Last updated Nov 29, 2025
politics
In 2022, the progressive left faction of the Democratic Party will suffer a significant political backlash from mainstream voters, making them one of the biggest political losers of the year (e.g., through losses, marginalization, or reduced influence).
My pick is the progressive left, um, as a class, because I think these guys are being exposed basically for just being laughingstocks...So they are, I think, going to pay a pretty heavy political price for mainstream voters in 22.View on YouTube
Explanation

Chamath’s prediction was that in 2022 the progressive left of the Democratic Party would face a strong backlash from mainstream voters and end up as one of the biggest political losers of the year.

There was some localized backlash: in San Francisco, three progressive school‑board members were overwhelmingly recalled in February 2022, described as punishment for perceived left‑wing excesses, and in June 2022 progressive district attorney Chesa Boudin was recalled in a high‑profile race widely interpreted as a rebuke to progressive criminal‑justice policies. (en.wikipedia.org) Some commentary on the year also argued that progressive Democrats were “America’s biggest losers” and blamed them for Democrats’ House losses. (eurasiareview.com) In Democratic primaries, the number of Sanders‑style progressive insurgents fell compared with 2018/2020, and only one defeated an incumbent, suggesting diminished momentum. (washingtonpost.com)

But on the national 2022 outcome, the data point the other way. Democrats had one of the strongest midterm performances for a president’s party in decades, holding the Senate and gaining a seat while Republicans underperformed historical midterm expectations. (en.wikipedia.org) Post‑election coverage and polling repeatedly labeled Donald Trump and MAGA Republicans—not progressive Democrats—as the biggest losers of the midterms. (theguardian.com) Within the Democratic Party, the progressive “Squad” did not shrink; it grew from six to nine members after the 2022 elections (with Greg Casar, Summer Lee, and Delia Ramirez joining), and incumbents like Ilhan Omar, AOC, Tlaib, Pressley, Bush, and Bowman all won re‑election. (en.wikipedia.org) Research also finds that, even when progressive challengers lost, they helped pull Democratic incumbents leftward on policy and influenced major elements of the Biden agenda (e.g., climate and student‑debt relief). (washingtonpost.com)

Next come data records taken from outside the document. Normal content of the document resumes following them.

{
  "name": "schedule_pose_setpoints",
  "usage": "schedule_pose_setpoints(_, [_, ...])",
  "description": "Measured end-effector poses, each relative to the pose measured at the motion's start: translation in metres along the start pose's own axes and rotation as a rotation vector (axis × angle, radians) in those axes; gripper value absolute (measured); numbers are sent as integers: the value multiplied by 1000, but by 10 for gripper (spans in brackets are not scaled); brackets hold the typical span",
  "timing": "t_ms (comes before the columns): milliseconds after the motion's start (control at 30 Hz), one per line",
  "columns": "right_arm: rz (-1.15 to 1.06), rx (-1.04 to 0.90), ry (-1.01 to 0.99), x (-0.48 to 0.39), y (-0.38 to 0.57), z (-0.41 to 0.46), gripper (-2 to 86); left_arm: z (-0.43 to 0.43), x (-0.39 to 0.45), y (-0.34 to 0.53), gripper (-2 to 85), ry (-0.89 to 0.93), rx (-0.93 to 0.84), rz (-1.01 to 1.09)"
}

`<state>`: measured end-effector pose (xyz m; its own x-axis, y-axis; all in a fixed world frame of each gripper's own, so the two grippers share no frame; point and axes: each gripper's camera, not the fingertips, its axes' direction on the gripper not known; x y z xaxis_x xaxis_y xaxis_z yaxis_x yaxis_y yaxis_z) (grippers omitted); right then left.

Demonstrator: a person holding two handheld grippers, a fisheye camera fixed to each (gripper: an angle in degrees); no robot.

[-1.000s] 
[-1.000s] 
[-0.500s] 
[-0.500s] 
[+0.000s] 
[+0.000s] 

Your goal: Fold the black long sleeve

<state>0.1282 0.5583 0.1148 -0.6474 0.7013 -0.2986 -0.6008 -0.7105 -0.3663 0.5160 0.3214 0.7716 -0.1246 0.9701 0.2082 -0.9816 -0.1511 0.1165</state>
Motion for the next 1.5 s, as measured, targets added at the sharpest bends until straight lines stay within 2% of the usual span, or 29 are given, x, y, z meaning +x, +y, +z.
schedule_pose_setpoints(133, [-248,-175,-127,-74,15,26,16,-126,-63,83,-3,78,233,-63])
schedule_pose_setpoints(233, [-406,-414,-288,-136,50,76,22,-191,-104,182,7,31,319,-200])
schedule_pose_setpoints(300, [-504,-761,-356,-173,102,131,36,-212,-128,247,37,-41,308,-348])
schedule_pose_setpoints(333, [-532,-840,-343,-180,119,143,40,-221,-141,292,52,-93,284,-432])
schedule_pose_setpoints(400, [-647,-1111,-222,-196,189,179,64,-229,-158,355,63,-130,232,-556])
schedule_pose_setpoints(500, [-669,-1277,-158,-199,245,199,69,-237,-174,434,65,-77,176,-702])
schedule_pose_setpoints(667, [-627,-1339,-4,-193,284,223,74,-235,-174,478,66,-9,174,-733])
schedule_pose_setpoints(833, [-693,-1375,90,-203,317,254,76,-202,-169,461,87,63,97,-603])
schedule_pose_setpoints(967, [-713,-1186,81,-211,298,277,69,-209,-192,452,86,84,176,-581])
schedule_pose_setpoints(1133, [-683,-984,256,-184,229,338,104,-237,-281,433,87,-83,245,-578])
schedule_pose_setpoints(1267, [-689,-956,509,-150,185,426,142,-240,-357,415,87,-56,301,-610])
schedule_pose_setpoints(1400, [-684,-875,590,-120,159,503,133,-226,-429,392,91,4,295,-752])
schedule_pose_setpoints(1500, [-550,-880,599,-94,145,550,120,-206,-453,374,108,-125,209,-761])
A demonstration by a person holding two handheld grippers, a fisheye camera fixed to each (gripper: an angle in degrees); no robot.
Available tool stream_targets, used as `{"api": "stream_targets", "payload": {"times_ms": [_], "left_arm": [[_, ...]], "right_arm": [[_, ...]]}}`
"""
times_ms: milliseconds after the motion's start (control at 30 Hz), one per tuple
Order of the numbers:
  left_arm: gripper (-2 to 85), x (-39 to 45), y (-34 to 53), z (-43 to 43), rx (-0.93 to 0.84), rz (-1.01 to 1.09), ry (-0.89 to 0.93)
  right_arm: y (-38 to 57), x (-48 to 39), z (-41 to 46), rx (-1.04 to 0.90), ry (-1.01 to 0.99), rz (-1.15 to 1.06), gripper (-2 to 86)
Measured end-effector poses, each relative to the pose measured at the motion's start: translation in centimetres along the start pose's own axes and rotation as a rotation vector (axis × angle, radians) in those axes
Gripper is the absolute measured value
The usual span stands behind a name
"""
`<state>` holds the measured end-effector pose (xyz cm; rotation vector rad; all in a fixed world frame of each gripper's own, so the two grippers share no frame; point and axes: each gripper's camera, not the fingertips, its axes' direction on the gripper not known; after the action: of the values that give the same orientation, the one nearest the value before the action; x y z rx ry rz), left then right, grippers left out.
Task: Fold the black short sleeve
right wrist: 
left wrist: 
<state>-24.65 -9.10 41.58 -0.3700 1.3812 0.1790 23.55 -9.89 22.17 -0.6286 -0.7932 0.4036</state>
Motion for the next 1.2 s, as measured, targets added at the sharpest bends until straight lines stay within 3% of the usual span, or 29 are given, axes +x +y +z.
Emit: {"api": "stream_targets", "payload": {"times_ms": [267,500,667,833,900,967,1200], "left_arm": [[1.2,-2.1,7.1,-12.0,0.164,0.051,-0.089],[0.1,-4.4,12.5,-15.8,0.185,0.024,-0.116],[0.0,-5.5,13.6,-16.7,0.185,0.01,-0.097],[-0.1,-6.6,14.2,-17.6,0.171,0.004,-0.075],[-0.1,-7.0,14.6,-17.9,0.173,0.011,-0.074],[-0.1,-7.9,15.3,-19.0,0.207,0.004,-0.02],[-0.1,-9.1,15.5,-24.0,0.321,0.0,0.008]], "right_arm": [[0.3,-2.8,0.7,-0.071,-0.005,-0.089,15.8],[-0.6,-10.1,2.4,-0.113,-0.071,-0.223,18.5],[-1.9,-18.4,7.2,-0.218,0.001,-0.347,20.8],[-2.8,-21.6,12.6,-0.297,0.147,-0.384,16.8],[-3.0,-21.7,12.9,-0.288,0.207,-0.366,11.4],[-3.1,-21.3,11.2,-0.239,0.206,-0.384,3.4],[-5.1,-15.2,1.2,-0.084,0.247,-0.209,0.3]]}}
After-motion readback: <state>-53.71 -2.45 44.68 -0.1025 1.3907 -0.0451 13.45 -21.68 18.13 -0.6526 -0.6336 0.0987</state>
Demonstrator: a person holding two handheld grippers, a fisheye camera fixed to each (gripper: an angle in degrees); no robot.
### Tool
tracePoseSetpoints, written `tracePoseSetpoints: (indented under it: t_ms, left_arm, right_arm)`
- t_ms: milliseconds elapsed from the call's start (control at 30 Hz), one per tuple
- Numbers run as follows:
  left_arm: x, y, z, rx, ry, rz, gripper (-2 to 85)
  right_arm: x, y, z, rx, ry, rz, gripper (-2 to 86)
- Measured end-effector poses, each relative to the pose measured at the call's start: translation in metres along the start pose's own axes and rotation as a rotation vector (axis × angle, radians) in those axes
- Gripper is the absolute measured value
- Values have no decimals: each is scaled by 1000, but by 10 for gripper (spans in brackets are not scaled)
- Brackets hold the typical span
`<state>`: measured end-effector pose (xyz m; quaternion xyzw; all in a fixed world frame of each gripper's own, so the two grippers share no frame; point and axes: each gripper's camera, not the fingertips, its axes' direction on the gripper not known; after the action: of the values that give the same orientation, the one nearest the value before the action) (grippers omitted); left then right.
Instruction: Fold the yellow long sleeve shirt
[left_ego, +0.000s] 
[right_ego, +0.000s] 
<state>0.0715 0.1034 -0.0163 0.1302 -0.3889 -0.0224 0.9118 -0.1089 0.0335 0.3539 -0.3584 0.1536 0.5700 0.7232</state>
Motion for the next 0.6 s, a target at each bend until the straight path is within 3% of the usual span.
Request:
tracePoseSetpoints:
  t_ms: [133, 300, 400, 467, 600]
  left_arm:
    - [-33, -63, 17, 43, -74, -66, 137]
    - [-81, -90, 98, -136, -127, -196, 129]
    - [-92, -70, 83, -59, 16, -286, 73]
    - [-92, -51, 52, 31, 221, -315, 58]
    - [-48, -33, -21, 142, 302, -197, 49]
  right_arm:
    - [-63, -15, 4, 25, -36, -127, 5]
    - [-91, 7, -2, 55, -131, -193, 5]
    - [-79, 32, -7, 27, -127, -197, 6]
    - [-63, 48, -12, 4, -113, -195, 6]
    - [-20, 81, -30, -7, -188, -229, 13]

Mainstream voters also supported several high‑salience progressive‑leaning positions at the ballot box: abortion‑rights measures passed in states like California, Michigan, and Vermont, while anti‑abortion measures were rejected in Kansas, Kentucky, and Montana; Missouri voters approved recreational marijuana legalization. (en.wikipedia.org) That pattern is inconsistent with a broad popular repudiation of progressive ideas.

Taken together, 2022 featured some notable setbacks for progressive officials in a few jurisdictions, but progressives were not generally regarded as, nor did they empirically function as, one of the year’s biggest political losers. Nationally, Trump/MAGA Republicans clearly fit that label better, while progressives maintained or modestly increased their representation and continued to shape Democratic policy. Chamath’s prediction therefore does not match the overall outcome.